# I'm drowning in crapware!



## KeilanS (May 16, 2008)

Hey everyone, I just bought a new Dell XPS M1330 and it is completely loaded with crap. I didn't find out until too late that I could have just used the Windows disc to reformat, but now I have everything installed and configured. So I need to decrapify it manually.

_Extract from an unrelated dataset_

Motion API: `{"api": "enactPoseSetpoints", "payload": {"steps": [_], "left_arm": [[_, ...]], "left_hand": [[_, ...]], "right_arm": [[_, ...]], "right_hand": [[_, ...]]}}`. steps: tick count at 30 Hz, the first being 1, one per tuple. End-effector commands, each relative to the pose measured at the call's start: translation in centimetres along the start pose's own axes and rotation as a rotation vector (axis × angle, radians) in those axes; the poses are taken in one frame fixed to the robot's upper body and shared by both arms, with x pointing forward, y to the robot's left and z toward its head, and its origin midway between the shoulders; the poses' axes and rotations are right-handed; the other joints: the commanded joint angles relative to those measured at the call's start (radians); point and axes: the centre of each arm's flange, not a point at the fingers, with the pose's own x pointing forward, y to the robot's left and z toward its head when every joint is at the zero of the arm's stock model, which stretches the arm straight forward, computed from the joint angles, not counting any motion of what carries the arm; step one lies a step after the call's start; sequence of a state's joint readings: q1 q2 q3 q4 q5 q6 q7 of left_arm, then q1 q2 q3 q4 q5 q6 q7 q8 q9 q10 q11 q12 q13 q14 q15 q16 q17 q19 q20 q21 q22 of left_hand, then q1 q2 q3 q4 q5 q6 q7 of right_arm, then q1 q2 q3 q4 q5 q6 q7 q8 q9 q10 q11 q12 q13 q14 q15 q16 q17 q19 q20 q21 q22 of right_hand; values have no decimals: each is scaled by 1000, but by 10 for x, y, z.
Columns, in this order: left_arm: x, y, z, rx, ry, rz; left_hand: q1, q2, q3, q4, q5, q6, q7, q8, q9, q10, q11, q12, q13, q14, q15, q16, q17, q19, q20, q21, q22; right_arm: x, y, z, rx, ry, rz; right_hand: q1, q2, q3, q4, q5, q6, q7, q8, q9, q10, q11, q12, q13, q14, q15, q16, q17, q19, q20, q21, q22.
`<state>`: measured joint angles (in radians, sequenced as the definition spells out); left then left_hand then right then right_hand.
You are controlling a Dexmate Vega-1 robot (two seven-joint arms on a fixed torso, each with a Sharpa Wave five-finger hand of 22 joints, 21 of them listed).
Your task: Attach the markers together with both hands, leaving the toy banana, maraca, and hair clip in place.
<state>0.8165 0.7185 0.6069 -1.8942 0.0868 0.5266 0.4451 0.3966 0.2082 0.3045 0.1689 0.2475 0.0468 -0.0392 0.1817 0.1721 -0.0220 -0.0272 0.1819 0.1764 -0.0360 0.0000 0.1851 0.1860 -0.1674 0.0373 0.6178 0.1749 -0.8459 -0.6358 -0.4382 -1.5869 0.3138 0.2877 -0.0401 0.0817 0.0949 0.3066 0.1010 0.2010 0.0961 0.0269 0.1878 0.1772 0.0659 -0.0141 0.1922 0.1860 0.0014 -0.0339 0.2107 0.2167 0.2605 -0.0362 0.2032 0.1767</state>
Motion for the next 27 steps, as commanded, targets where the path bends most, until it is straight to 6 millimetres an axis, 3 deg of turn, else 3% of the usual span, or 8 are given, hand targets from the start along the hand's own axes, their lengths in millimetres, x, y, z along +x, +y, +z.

I'm sure you hate posts like this, but I was hoping someone could tell me which of these programs are necessary. I don't want to delete anything I need. Here are the ones I'm considering deleting:

Browser Address Error Redirector
Cisco EAP-FAST Module
Cisco LEAP Module
Cisco PEAP Module
Dell DataSafe Online
EDocs
GoToAssist 8.0.0.514
MediaDirect
Microsoft Office PowerPoint Viewer 2007 (English)
Microsoft Visual C++ 2005 Redistributable
OutlookAddinSetup
Product Documentation Launcher
QuickSet
Roxio Creator DE
Sound Blaster Audigy Advanced MB

So which of these do I desperately need? I'd also settle with a site that has programs listed so I can look them up.

Thanks,
keilan


----------



## mclsctt (Jun 25, 2008)

uh well most of that stuff is things u need, the only things on there u may not need is
Dell DataSafe Online - online storage
EDocs - looks like more online storage
OutlookAddinSetup - installs outlook (email)
Roxio Creator DE - cd burning software
the rest of it looks like drivers and windows stuff that would be best to keep


----------



## KeilanS (May 16, 2008)

Thank you. Looks like you saved me a lot of pain there.


----------